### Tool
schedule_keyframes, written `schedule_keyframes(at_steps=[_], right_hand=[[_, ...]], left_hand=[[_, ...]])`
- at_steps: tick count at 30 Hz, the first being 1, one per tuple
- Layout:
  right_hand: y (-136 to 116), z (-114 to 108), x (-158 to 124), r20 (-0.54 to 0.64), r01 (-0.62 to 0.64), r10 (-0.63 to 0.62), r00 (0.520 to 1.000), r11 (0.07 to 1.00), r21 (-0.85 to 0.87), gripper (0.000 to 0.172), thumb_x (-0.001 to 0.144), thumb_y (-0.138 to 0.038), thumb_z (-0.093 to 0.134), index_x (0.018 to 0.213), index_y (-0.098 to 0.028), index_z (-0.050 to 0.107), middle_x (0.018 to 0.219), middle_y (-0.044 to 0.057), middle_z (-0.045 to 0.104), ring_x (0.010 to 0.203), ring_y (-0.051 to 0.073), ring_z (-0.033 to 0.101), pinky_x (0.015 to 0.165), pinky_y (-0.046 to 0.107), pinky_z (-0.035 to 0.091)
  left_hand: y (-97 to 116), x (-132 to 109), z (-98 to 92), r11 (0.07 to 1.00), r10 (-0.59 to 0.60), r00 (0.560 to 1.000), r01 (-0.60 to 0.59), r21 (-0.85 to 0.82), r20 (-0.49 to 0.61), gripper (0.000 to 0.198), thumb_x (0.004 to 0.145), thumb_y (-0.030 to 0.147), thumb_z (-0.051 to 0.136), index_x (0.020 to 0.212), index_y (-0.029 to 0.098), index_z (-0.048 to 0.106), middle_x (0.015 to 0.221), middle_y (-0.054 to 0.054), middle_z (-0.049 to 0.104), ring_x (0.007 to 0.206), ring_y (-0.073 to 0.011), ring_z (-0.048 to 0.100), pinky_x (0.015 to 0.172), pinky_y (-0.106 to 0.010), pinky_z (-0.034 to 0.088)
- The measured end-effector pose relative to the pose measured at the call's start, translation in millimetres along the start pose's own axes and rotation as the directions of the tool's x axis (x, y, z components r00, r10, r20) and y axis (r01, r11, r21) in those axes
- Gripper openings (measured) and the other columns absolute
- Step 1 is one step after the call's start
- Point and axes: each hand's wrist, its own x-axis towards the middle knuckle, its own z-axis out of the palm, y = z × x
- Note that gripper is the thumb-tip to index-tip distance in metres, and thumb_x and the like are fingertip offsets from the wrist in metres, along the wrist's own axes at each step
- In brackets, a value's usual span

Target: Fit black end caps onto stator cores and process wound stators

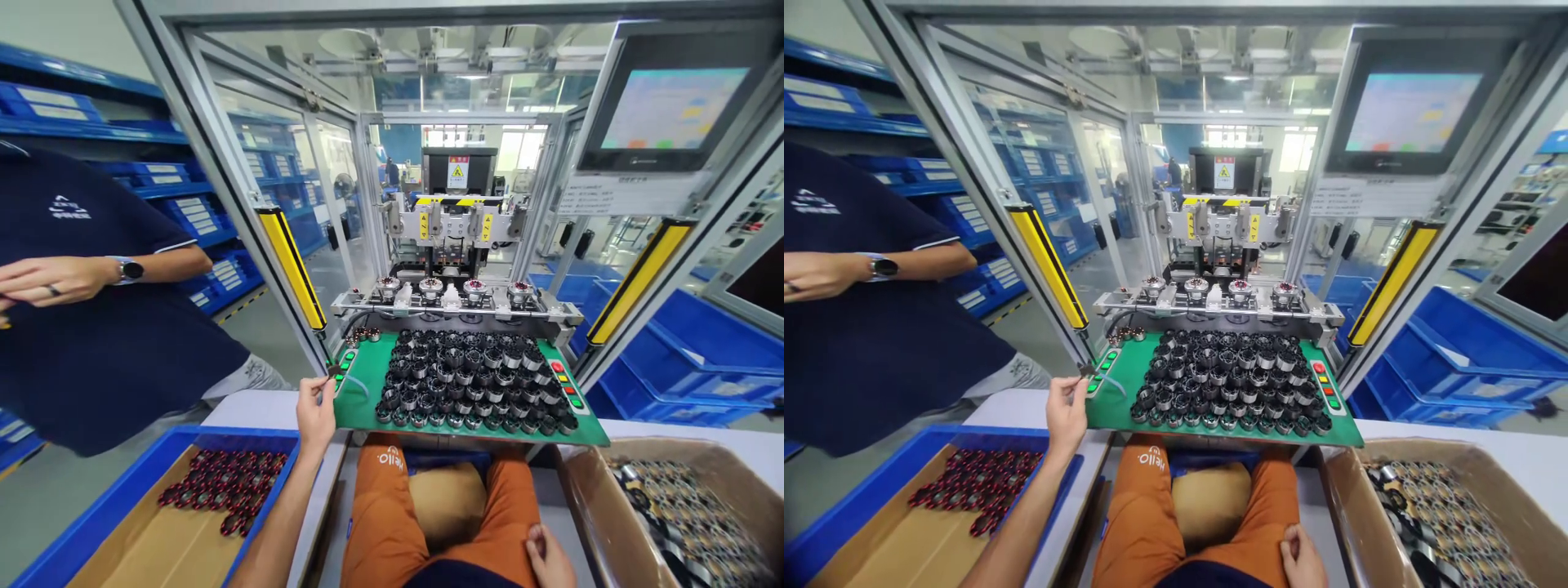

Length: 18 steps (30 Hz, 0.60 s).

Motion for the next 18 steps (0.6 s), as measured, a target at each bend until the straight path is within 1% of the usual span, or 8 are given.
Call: schedule_keyframes(at_steps=[3, 6, 9, 10, 12, 15, 17, 18], right_hand=[[-40.4, 8.3, -3.7, 0.101, 0.060, -0.069, 0.992, 0.994, 0.087, 0.063, 0.086, -0.089, 0.070, 0.091, -0.028, 0.082, 0.080, 0.009, 0.083, 0.073, 0.033, 0.082, 0.074, 0.045, 0.071], [-102.4, 20.8, -27.5, 0.177, 0.140, -0.177, 0.968, 0.969, 0.202, 0.058, 0.112, -0.078, 0.064, 0.132, -0.028, 0.086, 0.124, 0.011, 0.088, 0.117, 0.031, 0.087, 0.111, 0.042, 0.071], [-160.2, 28.8, -54.6, 0.186, 0.296, -0.393, 0.900, 0.867, 0.402, 0.085, 0.116, -0.083, 0.059, 0.178, -0.026, 0.060, 0.181, 0.020, 0.063, 0.170, 0.042, 0.061, 0.143, 0.058, 0.052], [-171.8, 30.3, -61.8, 0.208, 0.293, -0.419, 0.884, 0.842, 0.453, 0.095, 0.115, -0.088, 0.056, 0.187, -0.027, 0.048, 0.188, 0.019, 0.055, 0.178, 0.043, 0.051, 0.146, 0.061, 0.047], [-178.8, 31.5, -72.2, 0.261, 0.222, -0.408, 0.875, 0.817, 0.532, 0.107, 0.112, -0.095, 0.053, 0.194, -0.030, 0.033, 0.192, 0.018, 0.049, 0.184, 0.043, 0.042, 0.150, 0.065, 0.041], [-158.7, 30.3, -76.7, 0.309, 0.033, -0.294, 0.904, 0.770, 0.638, 0.115, 0.104, -0.101, 0.061, 0.193, -0.033, 0.031, 0.182, 0.017, 0.058, 0.177, 0.043, 0.050, 0.148, 0.063, 0.044], [-141.1, 29.1, -74.1, 0.321, -0.095, -0.200, 0.926, 0.700, 0.708, 0.119, 0.097, -0.100, 0.073, 0.189, -0.033, 0.038, 0.168, 0.016, 0.068, 0.162, 0.044, 0.064, 0.139, 0.061, 0.054], [-135.0, 29.2, -72.2, 0.348, -0.165, -0.148, 0.926, 0.671, 0.723, 0.116, 0.095, -0.096, 0.077, 0.186, -0.033, 0.043, 0.157, 0.015, 0.073, 0.152, 0.043, 0.071, 0.132, 0.060, 0.061]], left_hand=[[31.4, -35.0, -11.0, 0.998, 0.010, 0.999, -0.008, -0.065, 0.036, 0.070, 0.084, 0.091, 0.081, 0.094, 0.024, 0.063, 0.088, -0.002, 0.070, 0.088, -0.0210, 0.073, 0.084, -0.033, 0.063], [75.4, -104.6, -13.4, 0.995, -0.003, 0.986, 0.021, -0.102, 0.170, 0.061, 0.096, 0.081, 0.083, 0.091, 0.023, 0.065, 0.088, -0.002, 0.071, 0.084, -0.0192, 0.073, 0.079, -0.029, 0.062], [121.1, -184.4, -6.0, 0.989, -0.051, 0.913, 0.101, -0.104, 0.404, 0.046, 0.108, 0.067, 0.081, 0.097, 0.023, 0.076, 0.093, -0.004, 0.078, 0.084, -0.0190, 0.077, 0.078, -0.028, 0.063], [133.3, -207.2, -2.1, 0.974, -0.093, 0.841, 0.188, -0.126, 0.533, 0.045, 0.110, 0.067, 0.079, 0.100, 0.023, 0.077, 0.097, -0.005, 0.080, 0.090, -0.0205, 0.079, 0.083, -0.029, 0.065], [149.5, -241.8, 5.4, 0.926, -0.153, 0.712, 0.345, -0.152, 0.685, 0.046, 0.114, 0.068, 0.074, 0.105, 0.023, 0.077, 0.101, -0.007, 0.081, 0.095, -0.0224, 0.081, 0.088, -0.032, 0.067], [154.9, -266.9, 10.0, 0.877, -0.140, 0.561, 0.452, -0.160, 0.816, 0.044, 0.125, 0.061, 0.055, 0.116, 0.024, 0.077, 0.110, -0.008, 0.081, 0.104, -0.0228, 0.081, 0.099, -0.035, 0.066], [153.6, -270.8, 6.0, 0.901, -0.035, 0.532, 0.384, -0.204, 0.846, 0.043, 0.129, 0.052, 0.043, 0.132, 0.026, 0.078, 0.120, -0.009, 0.080, 0.109, -0.0222, 0.080, 0.105, -0.037, 0.066], [154.4, -270.7, 2.2, 0.922, 0.027, 0.553, 0.309, -0.235, 0.833, 0.042, 0.129, 0.049, 0.042, 0.142, 0.028, 0.076, 0.127, -0.010, 0.079, 0.113, -0.0226, 0.080, 0.107, -0.038, 0.066]])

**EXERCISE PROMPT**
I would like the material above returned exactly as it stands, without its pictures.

**ANSWER TO THIS TASK**
### Tool
schedule_keyframes, written `schedule_keyframes(at_steps=[_], right_hand=[[_, ...]], left_hand=[[_, ...]])`
- at_steps: tick count at 30 Hz, the first being 1, one per tuple
- Layout:
  right_hand: y (-136 to 116), z (-114 to 108), x (-158 to 124), r20 (-0.54 to 0.64), r01 (-0.62 to 0.64), r10 (-0.63 to 0.62), r00 (0.520 to 1.000), r11 (0.07 to 1.00), r21 (-0.85 to 0.87), gripper (0.000 to 0.172), thumb_x (-0.001 to 0.144), thumb_y (-0.138 to 0.038), thumb_z (-0.093 to 0.134), index_x (0.018 to 0.213), index_y (-0.098 to 0.028), index_z (-0.050 to 0.107), middle_x (0.018 to 0.219), middle_y (-0.044 to 0.057), middle_z (-0.045 to 0.104), ring_x (0.010 to 0.203), ring_y (-0.051 to 0.073), ring_z (-0.033 to 0.101), pinky_x (0.015 to 0.165), pinky_y (-0.046 to 0.107), pinky_z (-0.035 to 0.091)
  left_hand: y (-97 to 116), x (-132 to 109), z (-98 to 92), r11 (0.07 to 1.00), r10 (-0.59 to 0.60), r00 (0.560 to 1.000), r01 (-0.60 to 0.59), r21 (-0.85 to 0.82), r20 (-0.49 to 0.61), gripper (0.000 to 0.198), thumb_x (0.004 to 0.145), thumb_y (-0.030 to 0.147), thumb_z (-0.051 to 0.136), index_x (0.020 to 0.212), index_y (-0.029 to 0.098), index_z (-0.048 to 0.106), middle_x (0.015 to 0.221), middle_y (-0.054 to 0.054), middle_z (-0.049 to 0.104), ring_x (0.007 to 0.206), ring_y (-0.073 to 0.011), ring_z (-0.048 to 0.100), pinky_x (0.015 to 0.172), pinky_y (-0.106 to 0.010), pinky_z (-0.034 to 0.088)
- The measured end-effector pose relative to the pose measured at the call's start, translation in millimetres along the start pose's own axes and rotation as the directions of the tool's x axis (x, y, z components r00, r10, r20) and y axis (r01, r11, r21) in those axes
- Gripper openings (measured) and the other columns absolute
- Step 1 is one step after the call's start
- Point and axes: each hand's wrist, its own x-axis towards the middle knuckle, its own z-axis out of the palm, y = z × x
- Note that gripper is the thumb-tip to index-tip distance in metres, and thumb_x and the like are fingertip offsets from the wrist in metres, along the wrist's own axes at each step
- In brackets, a value's usual span

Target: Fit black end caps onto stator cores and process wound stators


Length: 18 steps (30 Hz, 0.60 s).

Motion for the next 18 steps (0.6 s), as measured, a target at each bend until the straight path is within 1% of the usual span, or 8 are given.
Call: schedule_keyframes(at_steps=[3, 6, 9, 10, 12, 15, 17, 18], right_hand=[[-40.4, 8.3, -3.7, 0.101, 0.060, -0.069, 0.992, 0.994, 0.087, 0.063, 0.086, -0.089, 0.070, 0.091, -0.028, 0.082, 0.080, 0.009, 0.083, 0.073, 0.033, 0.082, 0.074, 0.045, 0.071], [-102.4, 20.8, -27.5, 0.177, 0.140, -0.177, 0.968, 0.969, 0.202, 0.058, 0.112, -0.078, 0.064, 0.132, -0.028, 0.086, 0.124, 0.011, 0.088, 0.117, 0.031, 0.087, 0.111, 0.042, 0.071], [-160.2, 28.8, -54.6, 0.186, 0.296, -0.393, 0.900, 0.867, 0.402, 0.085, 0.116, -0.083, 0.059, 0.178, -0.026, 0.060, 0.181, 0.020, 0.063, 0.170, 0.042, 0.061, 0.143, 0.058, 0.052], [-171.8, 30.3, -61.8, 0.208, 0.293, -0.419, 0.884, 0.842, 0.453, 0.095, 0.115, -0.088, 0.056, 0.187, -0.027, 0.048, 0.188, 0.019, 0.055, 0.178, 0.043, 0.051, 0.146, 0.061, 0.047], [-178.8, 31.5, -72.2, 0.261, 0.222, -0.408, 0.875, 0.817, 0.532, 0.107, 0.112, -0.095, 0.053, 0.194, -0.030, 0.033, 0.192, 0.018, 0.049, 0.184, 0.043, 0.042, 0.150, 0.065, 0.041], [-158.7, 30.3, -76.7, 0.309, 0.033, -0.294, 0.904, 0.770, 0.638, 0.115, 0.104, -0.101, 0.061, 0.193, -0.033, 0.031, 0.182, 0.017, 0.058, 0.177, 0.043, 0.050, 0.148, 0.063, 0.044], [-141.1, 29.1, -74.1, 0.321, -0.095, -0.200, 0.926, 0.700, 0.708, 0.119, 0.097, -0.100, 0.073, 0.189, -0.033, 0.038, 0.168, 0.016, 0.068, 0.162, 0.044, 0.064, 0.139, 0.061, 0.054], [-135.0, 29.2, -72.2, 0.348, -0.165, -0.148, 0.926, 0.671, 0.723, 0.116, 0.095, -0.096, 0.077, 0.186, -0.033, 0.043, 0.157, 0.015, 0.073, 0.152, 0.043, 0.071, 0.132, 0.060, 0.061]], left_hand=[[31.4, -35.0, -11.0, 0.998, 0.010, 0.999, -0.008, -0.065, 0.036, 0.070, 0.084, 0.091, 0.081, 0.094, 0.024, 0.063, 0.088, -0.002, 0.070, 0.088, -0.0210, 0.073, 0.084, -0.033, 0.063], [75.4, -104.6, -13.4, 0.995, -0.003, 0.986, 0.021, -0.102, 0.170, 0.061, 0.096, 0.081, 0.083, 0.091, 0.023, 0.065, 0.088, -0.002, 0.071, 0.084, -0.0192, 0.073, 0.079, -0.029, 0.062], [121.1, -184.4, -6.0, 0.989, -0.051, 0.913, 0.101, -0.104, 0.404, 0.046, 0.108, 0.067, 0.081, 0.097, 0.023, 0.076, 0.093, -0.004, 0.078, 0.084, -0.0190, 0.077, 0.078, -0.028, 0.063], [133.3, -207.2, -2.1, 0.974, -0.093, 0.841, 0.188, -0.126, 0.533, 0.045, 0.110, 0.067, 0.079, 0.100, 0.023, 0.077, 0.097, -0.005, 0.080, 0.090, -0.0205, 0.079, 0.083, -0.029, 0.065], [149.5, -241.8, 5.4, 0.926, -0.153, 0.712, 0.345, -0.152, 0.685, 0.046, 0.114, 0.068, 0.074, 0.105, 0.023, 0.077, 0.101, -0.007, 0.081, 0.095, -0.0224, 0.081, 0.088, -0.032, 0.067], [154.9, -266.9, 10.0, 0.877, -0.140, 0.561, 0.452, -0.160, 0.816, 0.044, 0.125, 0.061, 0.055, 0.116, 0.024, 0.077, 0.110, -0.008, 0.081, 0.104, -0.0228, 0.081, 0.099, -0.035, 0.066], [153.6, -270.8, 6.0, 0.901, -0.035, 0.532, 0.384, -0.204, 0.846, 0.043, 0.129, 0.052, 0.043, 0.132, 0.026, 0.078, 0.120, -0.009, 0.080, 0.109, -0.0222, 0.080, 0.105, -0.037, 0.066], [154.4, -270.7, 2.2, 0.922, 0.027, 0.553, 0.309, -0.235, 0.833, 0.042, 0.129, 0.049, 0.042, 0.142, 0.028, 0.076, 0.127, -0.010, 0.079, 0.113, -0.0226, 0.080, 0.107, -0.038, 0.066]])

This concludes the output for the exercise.